Seeing that using cosinTable and a hash function is much slower than invoking cosin function and the hash function cost is over 2 times expensive, I am wondering why in-house codes were using table instead of invoking function. Also, I am wondering if the hash function could be improved. Any comments would be appreciated.
#include <cmath>
#include <iostream>
#include <chrono>
const int nTableSize = 1000000;
float cosTable[nTableSize];
const float pi = atan2(1., 1.)*4.;
int hashFunction(float x)
{
return static_cast<int>(fmod(x/(2*pi), 1.)*nTableSize);
}
int main(int argc, char** argv)
{
//build cosine table
for(int i=0; i<nTableSize; ++i)
{
cosTable[i] = cos(i*2*pi/nTableSize);
}
int nComponentWaves = 1000;
std::chrono::system_clock::time_point start = std::chrono::system_clock::now();
float ntheta = 2*pi/nComponentWaves;
float eta = 0;
for(int i=0; i<nComponentWaves; ++i)
{
eta += cos(ntheta*i);
}
std::chrono::system_clock::time_point end = std::chrono::system_clock::now();
std::chrono::nanoseconds duration =
std::chrono::duration_cast<std::chrono::nanoseconds>(end - start);
std::cout << "cosine function elapsed time (ns): " << duration.count() << std::endl;
start = std::chrono::system_clock::now();
ntheta = 2*pi/nComponentWaves;
eta = 0;
for(int i=0; i<nComponentWaves; ++i)
{
int index = hashFunction(ntheta*i);
eta += cosTable[index];
/*
eta += cosTable[i];
*/
}
end = std::chrono::system_clock::now();
duration =
std::chrono::duration_cast<std::chrono::nanoseconds>(end - start);
std::cout << "cosine table elapsed time (ns): " << duration.count() << std::endl;
return 0;
}
Makefile is as follows:
CXX=g++
CXXFLAGS=-std=c++11 -O3
LDFLAGS=
INCLUDE=-I.
LIBS=-L. -lm
SRC=main.cpp
OBJ=${SRC:%.cpp=%.o}
OUT=main.exe
%.o: %.cpp
${CXX} ${CXXFLAGS} ${INCLUDE} -c $<
all: build
build:${OBJ}
${CXX} ${CXXFLAGS} ${INCLUDE} ${LDFLAGS} ${LIBS} -o ${OUT} $^
clean:
rm ${OBJ} ${OUT}
.PHONY: all build clean
and the result with hash function is
cosine function elapsed time (ns): 56
cosine table elapsed time (ns): 15522
FYI, the result without hash function is
cosine function elapsed time (ns): 77
cosine table elapsed time (ns): 36
Upvotes: 0
Views: 163
Reputation: 131
Just a few ideas for you...
1) Google fmod, there are many links to questions about its performance compared to operator%
2) Thus, consider using operator % on the integer rather than fmod on the float
3) You have a massive table, so accesses are more than likely required to access main memory, especially non-consecutive accesses - consider playing with the table size to fit in local cache sizes. Consider if your accesses are sequential or not. Consider what happens when you access an item not already in the cache.

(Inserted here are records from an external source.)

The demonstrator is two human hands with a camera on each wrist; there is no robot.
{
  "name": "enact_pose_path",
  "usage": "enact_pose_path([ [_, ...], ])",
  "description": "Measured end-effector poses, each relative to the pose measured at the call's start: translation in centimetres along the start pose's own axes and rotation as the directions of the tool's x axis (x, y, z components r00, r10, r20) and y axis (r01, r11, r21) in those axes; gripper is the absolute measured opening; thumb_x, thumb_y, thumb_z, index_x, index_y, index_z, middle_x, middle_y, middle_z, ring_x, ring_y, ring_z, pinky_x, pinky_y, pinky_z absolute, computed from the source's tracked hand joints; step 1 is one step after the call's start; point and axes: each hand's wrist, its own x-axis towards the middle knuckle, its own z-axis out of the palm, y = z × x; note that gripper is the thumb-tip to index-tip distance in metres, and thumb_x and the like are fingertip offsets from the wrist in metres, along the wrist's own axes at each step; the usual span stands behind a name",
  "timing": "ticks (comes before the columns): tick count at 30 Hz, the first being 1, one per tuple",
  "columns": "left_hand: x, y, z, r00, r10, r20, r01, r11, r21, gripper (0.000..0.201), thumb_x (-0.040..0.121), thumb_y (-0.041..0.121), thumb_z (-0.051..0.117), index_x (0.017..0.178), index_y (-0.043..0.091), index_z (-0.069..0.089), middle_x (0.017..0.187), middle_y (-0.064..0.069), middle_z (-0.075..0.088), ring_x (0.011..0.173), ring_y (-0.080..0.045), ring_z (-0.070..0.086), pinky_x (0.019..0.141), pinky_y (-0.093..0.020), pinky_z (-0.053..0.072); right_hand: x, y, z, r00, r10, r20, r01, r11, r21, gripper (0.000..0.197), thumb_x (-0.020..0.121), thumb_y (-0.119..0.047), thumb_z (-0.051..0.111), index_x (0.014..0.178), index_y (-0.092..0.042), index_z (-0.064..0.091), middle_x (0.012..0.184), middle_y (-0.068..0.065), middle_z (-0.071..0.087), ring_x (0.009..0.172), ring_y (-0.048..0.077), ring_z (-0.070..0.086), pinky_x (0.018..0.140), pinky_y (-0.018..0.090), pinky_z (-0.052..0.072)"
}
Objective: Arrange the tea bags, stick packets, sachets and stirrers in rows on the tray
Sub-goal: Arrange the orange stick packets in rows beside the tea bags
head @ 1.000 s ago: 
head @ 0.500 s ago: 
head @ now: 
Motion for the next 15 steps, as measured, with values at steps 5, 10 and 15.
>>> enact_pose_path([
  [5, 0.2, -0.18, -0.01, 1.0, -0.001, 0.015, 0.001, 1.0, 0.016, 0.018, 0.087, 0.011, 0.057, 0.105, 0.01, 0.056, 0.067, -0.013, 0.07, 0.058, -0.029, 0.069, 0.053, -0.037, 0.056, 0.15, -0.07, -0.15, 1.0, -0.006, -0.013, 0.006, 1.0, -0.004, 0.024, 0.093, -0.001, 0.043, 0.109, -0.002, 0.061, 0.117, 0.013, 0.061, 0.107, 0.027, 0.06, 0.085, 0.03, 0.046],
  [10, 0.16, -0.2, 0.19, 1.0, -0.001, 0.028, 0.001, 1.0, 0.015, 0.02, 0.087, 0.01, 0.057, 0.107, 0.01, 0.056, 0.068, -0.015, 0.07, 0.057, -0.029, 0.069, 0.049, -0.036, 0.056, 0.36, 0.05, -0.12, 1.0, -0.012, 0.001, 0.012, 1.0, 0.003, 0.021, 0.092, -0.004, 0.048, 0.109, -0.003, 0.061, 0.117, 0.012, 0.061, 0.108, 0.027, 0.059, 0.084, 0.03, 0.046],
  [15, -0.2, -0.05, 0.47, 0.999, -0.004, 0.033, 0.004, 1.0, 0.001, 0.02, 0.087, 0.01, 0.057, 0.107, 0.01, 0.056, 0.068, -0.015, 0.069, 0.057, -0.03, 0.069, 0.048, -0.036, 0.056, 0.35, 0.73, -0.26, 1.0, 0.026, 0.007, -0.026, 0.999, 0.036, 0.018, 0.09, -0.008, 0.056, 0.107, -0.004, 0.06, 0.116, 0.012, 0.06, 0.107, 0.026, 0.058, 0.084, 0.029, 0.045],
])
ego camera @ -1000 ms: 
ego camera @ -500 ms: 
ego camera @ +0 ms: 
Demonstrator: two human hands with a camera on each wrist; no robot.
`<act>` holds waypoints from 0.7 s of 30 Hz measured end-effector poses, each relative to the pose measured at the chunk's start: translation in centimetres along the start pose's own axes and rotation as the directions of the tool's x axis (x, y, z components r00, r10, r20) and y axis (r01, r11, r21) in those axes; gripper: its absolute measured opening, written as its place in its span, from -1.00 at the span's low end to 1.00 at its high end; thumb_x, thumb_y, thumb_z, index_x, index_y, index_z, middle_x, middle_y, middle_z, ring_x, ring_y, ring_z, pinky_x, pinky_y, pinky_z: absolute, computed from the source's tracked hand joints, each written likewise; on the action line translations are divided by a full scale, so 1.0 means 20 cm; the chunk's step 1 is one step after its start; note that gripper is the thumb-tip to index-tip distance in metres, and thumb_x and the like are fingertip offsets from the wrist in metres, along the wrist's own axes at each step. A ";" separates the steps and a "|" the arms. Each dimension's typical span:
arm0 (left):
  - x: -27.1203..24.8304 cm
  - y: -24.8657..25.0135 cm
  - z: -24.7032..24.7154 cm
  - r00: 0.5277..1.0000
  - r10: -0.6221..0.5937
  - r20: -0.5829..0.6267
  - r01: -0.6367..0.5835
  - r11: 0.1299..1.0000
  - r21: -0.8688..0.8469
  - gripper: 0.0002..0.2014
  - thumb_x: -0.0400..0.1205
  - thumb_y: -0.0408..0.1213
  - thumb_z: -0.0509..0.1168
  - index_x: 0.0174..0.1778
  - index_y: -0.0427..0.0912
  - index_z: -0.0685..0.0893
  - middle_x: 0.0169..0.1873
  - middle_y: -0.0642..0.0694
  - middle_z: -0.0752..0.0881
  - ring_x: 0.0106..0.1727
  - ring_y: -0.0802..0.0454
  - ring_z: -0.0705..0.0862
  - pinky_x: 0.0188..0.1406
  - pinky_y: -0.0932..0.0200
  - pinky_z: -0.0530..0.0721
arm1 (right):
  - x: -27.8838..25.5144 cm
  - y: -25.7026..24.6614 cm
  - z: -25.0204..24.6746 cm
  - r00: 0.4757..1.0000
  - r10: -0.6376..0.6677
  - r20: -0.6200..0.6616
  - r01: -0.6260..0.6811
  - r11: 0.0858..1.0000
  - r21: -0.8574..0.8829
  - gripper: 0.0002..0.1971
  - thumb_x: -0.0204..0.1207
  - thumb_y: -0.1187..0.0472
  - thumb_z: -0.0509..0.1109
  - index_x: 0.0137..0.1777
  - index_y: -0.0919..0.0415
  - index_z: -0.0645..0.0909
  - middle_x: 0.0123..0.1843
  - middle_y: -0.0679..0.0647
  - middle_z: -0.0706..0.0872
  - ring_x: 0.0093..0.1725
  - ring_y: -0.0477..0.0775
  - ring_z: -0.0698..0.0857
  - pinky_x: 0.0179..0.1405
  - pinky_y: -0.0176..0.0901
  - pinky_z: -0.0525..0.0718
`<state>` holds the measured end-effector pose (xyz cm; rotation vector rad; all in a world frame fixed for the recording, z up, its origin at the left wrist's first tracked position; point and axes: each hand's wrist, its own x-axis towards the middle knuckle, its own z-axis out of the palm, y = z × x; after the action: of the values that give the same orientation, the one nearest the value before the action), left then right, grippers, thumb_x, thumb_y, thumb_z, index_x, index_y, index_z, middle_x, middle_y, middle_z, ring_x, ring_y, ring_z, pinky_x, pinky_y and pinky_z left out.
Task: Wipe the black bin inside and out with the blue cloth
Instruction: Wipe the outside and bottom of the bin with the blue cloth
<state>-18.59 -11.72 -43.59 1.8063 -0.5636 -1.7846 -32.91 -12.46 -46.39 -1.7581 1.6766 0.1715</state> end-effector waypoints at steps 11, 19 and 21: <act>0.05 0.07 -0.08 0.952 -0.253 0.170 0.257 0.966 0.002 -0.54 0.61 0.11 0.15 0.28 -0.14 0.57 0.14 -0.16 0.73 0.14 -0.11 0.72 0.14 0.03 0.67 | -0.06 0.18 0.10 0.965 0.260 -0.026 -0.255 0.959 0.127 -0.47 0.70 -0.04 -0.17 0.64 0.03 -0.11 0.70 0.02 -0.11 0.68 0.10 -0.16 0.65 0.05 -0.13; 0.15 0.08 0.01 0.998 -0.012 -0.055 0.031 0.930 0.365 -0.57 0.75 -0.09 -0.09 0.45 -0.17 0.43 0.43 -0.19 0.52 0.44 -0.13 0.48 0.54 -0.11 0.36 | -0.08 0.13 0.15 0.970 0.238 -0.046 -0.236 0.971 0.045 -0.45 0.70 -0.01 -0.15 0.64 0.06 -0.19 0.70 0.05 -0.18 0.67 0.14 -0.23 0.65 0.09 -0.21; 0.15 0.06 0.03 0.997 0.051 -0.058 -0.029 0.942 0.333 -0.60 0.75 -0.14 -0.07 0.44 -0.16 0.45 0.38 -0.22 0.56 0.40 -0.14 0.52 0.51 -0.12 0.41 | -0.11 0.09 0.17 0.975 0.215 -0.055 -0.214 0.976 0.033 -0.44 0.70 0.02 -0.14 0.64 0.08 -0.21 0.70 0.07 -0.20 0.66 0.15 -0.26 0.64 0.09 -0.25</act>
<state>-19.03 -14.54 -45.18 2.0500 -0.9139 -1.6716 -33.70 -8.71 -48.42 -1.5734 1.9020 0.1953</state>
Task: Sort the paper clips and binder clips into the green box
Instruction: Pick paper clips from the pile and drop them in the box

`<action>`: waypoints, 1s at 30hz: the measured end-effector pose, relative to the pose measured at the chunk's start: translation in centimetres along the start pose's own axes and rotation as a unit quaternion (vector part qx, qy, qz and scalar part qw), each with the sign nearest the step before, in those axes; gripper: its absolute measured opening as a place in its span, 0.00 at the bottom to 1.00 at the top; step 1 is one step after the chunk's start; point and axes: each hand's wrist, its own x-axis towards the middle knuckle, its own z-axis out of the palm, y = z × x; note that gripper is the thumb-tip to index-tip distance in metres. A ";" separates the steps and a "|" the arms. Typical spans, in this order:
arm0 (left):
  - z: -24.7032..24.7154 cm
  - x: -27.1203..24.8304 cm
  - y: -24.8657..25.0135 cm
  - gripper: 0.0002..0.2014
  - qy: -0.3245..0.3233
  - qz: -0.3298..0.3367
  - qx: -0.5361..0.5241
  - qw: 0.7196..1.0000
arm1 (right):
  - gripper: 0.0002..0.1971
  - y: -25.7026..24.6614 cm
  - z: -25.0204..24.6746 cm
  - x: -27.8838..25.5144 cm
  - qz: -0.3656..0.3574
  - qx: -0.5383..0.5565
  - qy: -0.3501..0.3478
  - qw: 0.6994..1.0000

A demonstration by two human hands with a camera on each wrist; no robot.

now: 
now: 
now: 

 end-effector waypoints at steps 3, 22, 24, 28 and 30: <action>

4) Mathematically, to reduce the table size even more, consider storing just one quadrant of the cos function - you can obtain all 4 quadrants from just the one, thus considerably reducing the table size. Google Range Reduction of trig functions.
5) Also, consider how you break the cosine's range into equal intervals, this is not efficient in terms of storage. That is, you should need fewer items where the cos doesn't change much, and more at the turning points. Consider using equal y values rather than equal x values. Consider using variable intervals based on rates of change of cos.
6) The conception that implementing this in a table should be trivial, is not! Consider using very fast approximating functions for cos, of which there are MANY many examples online.
7) Edited in: Also consider compiler vectorisation of your hash function in a loop. Using fmod will make your loop non-vectorizable. Something else to consider!
Hope this helps
Upvotes: 1